O erro deve estar no surgimento da gramática, com o sânscrito de Panini, por volta do séc. IV a.C., ou com os gregos, no séc. V a.C. Pelo seu conceito logo se vê que seria um instrumento para dificultar a liberdade da língua: é a exposição metódica das regras que ensinam a falar e escrever corretamente a língua; é o conjunto de regras, observadas em um ou mais idiomas, relativas aos sons ou fonemas, às formas dos vocábulos e à combinação destes em posições; é um ramo da lingüística que estuda a relação das palavras dentro da frase ou oração. Sintetizando, é o conjunto de regras usadas em uma língua.
Quando a gramática requer para si o poder impositivo de dizer que o que você fala está errado é porque quer limitar a todo custo o poder de expressão que todos possuem. O pior é que até os conceitos gramaticais são difíceis de serem aprendidos e falados. Veja só que inteligência do homem, que criou a etimologia (etimo: origem; logia: estudo) com os seus prefixos, sufixos e radicais, para impor regras gramaticais como: fonética, ortografia, crase, tonicidade, curva melódica, parônimos, hipônimos, hiperônimos, polissemia, neologismo, preposição, conectivo, adjunto adnominal, verbo transitivo direto e indireto, pleonástico, substantivação etc. Quer dizer, criam verdadeiros monstros e querem jogar a culpa em quem apenas quer falar como sabe.
Nem os próprios estudiosos da gramática se entendem sobre a necessidade de se impor isso tudo ao povo. Já imaginaram um estudante do sertão nordestino que chega na escola com fome e a desqualificada professora exige que diga o significado de ósculo, de abnegação ou de circunlóquio? Ou que diga onde está o erro na seguinte frase: Pedro e João está com fome e sede. É, pois, um absurdo que situações como tais possam ocorrer.
Vamos colocar as coisas no seu devido lugar. Se digo nóis vai ali, ela me falou-me, a situação tá pecuária, os bicho vão tudim morrer de fartura de tudo, vou no rio, a gente queríamos, as coisas é assim mermo etc., será que o outro não está entendendo o significado do que quero dizer, o sentido das minhas palavras? Mas não, é burro quem for na cidade, porque o certo é ir à cidade. Ora, santo Deus, se eu sei o quero falar é você, professor ou qualquer outro sabidão, que vai me dizer como eu deva dizer? É preciso respeitar a língua dos outros, pois língua é liberdade, como ensina Luft.

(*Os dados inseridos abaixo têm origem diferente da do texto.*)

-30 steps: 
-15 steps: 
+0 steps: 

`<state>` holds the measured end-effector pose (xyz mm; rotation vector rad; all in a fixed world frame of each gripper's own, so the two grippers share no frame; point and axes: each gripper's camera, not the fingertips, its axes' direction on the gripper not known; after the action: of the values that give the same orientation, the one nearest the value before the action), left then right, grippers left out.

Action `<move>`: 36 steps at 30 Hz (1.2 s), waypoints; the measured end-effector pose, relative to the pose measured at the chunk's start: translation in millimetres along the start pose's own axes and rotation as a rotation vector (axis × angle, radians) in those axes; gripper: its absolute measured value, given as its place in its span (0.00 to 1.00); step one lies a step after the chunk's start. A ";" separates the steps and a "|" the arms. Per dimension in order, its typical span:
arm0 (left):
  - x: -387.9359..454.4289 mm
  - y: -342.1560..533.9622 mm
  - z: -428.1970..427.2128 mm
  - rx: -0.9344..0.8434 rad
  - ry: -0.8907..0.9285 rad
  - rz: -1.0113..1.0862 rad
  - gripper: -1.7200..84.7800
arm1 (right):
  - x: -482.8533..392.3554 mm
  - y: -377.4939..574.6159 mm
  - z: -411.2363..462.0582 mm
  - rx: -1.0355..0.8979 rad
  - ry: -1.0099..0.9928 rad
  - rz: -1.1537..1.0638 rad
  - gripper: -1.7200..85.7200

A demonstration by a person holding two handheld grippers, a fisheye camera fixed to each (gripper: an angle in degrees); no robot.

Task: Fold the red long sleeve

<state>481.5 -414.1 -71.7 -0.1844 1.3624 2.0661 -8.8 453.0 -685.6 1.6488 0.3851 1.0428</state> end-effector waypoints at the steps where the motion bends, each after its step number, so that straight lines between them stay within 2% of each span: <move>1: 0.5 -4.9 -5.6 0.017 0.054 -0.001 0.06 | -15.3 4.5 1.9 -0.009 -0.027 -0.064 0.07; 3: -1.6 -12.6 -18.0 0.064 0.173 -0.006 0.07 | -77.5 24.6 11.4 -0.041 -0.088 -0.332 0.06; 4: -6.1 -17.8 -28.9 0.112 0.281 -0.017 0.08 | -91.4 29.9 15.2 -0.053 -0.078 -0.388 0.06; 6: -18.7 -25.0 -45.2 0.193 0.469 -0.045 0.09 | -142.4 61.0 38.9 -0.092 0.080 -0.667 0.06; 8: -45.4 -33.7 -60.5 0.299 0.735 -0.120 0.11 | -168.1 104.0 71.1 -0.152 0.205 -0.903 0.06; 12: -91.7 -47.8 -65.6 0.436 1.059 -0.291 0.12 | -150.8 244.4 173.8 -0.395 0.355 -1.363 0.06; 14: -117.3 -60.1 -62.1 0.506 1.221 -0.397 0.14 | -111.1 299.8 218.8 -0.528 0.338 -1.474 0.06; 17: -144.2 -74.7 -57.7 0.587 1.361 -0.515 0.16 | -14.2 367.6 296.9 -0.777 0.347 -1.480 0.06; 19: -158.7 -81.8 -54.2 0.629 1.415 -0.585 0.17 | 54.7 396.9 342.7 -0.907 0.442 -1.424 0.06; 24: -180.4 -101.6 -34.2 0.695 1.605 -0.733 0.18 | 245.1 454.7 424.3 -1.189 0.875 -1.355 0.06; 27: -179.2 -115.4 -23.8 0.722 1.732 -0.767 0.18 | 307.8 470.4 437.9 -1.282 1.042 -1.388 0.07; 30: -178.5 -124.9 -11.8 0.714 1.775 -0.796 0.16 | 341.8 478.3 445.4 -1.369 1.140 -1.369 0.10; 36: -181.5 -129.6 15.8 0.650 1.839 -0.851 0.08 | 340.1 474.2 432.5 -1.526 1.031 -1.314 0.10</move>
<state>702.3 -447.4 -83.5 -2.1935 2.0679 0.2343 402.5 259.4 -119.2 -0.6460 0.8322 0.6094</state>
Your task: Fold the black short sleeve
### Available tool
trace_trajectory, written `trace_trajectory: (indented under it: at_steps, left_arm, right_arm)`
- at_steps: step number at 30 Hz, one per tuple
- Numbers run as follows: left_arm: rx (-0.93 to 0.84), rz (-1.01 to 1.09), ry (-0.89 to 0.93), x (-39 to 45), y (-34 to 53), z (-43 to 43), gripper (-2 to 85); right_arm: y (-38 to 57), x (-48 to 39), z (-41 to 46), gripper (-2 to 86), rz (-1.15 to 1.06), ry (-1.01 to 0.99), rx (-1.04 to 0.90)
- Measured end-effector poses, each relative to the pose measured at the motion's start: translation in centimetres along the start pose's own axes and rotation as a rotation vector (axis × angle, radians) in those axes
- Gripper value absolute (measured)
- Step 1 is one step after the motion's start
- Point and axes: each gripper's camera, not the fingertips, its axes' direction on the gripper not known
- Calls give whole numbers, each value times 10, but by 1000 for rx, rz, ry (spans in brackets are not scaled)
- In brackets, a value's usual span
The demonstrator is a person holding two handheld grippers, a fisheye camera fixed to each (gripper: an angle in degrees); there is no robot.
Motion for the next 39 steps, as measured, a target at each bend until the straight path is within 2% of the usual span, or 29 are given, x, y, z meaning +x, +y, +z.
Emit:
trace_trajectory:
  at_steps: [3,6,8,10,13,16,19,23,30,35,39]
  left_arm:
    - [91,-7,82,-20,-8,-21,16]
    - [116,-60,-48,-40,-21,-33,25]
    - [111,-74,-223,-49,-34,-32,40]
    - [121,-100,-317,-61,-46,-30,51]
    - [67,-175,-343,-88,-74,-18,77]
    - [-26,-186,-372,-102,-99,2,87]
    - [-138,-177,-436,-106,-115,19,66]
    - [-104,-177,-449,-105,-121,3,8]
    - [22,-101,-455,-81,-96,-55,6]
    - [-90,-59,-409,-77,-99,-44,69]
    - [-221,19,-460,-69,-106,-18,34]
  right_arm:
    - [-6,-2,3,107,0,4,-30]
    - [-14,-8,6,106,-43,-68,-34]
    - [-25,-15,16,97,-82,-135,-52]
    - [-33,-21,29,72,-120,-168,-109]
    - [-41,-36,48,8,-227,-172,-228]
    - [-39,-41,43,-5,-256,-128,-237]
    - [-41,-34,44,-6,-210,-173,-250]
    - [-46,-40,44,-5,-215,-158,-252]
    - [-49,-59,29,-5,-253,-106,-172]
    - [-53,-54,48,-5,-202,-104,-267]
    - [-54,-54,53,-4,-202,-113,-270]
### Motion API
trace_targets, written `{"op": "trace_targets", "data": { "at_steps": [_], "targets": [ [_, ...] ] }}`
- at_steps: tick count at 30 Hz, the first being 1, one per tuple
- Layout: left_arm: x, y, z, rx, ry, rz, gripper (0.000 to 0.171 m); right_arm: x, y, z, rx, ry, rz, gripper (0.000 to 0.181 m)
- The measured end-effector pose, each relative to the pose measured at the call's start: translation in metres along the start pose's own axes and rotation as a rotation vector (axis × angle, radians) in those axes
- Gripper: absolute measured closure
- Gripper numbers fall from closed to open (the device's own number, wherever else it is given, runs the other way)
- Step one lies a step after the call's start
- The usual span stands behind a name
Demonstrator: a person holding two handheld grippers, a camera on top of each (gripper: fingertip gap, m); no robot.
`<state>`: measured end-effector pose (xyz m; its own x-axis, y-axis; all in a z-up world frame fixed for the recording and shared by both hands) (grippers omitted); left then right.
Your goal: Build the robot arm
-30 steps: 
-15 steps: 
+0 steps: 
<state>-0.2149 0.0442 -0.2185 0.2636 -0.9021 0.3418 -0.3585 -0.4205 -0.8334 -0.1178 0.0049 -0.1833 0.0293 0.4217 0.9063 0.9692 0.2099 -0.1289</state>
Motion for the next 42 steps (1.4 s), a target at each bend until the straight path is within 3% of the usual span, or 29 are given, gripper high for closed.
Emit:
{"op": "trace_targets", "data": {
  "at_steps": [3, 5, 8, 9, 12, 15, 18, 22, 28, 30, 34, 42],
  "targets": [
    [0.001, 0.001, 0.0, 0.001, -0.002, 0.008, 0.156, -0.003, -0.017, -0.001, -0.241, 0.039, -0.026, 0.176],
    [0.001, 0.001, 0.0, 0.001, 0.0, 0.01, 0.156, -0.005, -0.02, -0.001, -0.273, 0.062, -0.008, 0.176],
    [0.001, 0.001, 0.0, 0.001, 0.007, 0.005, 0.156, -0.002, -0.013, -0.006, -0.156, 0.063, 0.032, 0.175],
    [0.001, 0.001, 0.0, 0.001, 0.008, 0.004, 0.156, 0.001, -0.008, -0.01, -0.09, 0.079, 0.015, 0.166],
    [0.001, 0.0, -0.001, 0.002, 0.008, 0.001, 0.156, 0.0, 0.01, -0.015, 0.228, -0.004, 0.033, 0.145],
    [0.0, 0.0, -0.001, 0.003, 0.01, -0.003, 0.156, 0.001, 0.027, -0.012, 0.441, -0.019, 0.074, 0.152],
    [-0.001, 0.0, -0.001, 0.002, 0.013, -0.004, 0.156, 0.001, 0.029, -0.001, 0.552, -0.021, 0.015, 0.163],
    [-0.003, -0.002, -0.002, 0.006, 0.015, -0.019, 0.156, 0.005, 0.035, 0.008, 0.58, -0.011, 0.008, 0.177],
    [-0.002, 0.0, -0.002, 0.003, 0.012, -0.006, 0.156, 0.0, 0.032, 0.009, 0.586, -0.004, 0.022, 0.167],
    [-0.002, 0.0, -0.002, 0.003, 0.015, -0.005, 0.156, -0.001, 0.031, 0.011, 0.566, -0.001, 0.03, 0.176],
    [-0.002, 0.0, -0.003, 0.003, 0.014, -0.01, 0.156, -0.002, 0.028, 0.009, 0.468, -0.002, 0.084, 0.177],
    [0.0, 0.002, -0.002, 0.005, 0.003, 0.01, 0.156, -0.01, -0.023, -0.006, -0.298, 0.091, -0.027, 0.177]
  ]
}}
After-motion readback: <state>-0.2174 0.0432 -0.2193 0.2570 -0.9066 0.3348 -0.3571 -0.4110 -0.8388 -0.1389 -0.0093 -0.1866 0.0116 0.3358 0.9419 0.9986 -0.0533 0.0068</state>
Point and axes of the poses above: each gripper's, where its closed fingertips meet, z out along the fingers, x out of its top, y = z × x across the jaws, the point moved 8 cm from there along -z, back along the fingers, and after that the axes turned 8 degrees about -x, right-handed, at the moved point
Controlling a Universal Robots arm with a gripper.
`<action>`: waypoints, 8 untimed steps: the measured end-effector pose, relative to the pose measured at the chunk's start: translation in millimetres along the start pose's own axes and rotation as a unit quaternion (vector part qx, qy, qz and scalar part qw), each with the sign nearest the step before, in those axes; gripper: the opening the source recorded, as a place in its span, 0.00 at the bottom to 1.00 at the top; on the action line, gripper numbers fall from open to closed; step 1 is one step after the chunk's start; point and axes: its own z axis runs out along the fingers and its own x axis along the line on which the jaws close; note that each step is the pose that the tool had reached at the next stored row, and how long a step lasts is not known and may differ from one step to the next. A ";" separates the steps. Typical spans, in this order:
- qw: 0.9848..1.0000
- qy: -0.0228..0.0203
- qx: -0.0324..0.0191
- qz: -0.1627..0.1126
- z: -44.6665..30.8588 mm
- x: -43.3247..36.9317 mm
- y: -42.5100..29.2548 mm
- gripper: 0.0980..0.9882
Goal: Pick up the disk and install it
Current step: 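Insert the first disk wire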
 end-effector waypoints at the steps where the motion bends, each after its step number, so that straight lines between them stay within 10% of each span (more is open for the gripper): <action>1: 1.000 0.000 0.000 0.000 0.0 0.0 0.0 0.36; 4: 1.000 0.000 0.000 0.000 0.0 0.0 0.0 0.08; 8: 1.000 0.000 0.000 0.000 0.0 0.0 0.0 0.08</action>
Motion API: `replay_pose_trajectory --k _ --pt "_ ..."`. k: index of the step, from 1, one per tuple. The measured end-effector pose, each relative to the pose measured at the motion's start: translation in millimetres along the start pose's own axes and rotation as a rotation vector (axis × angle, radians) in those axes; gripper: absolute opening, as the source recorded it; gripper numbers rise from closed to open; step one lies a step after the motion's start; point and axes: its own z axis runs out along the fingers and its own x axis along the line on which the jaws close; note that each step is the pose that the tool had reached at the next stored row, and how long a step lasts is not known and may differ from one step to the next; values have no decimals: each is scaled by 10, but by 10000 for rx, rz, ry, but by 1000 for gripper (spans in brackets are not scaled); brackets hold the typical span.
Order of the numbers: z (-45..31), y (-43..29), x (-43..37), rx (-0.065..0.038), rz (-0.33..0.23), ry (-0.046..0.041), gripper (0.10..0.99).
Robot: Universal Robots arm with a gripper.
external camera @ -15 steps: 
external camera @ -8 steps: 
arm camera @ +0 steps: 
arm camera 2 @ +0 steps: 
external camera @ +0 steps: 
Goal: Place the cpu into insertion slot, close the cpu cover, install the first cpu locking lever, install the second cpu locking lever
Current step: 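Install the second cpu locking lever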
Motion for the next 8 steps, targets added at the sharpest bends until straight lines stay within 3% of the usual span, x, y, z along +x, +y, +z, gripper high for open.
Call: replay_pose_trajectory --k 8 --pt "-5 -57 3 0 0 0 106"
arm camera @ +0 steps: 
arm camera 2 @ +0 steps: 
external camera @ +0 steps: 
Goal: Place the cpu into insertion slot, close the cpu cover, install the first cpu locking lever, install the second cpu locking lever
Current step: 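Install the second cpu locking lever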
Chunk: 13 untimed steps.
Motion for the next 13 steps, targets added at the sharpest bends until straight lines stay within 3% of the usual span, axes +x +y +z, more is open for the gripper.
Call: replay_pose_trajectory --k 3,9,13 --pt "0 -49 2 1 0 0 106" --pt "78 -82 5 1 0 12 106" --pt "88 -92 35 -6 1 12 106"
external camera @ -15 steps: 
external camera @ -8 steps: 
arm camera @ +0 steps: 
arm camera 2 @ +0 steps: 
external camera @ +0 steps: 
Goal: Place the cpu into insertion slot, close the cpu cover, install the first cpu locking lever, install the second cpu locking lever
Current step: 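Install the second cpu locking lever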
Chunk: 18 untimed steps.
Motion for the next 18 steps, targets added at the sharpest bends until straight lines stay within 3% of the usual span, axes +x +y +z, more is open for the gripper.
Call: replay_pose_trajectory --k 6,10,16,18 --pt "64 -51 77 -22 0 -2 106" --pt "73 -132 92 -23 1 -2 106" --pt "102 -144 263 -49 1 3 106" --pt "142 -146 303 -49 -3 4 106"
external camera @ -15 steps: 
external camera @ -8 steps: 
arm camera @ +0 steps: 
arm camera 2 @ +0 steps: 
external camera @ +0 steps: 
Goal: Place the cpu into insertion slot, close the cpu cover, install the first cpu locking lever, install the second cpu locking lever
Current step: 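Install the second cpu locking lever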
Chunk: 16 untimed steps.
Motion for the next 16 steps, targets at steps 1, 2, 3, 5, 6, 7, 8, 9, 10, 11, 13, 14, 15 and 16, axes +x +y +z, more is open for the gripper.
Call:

Em Portugal, por exemplo, mesmo após a unificação ortográfica, algumas palavras são escritas de modo diferente do que se observa no Brasil (acto, ato, direcção, direção). Daí se vê que nem mesmo os lingüistas e lexicólogos se entendem. Ademais, outras vezes o que fazem é simplesmente matar certas palavras, colocando-as em desuso, porque assim desejam. Sinhá não existe mais, agora é senhora; moçoila virou sinônimo de coisa feia, agora é adolescente; só matuto diz vosmicê, e nem os doutos usam vossa mercê, pois agora é na base do excelência, do ilustre, do preclaro. Outro dia uma senhora do interior cismou que não estava mais desquitada, simplesmente porque o direito aboliu tal expressão, ou seja, divorciou da língua.
Agora, triste mesmo foi quando o garotinho pobre chegou perto do governador que estava visitando o sertão e falou: "Seu Zé, nóis tá tudo com fome aqui e os povo todinho quer que o sinhô dê um adjuntório a nóis". E o governador imponente respondeu: "Meu filho, vá para a escola estudar para saber pedir esmola falando certinho, está bom?". "Tá bom nada, que o sinhô nunca construiu uma escola aqui".
Por essa e por outras, fale sem medo, diga o que quiser e como souber, não tenha medo das suas palavras, não fuja da vontade de expressar o que bem entender. Ora, você não ouviu o que eu disse, pelas palavras que usei não sabe o que pretendo, o que quero, o que desejo? Então porque essa cara, se ouves o que não deveria do seu próprio espelho?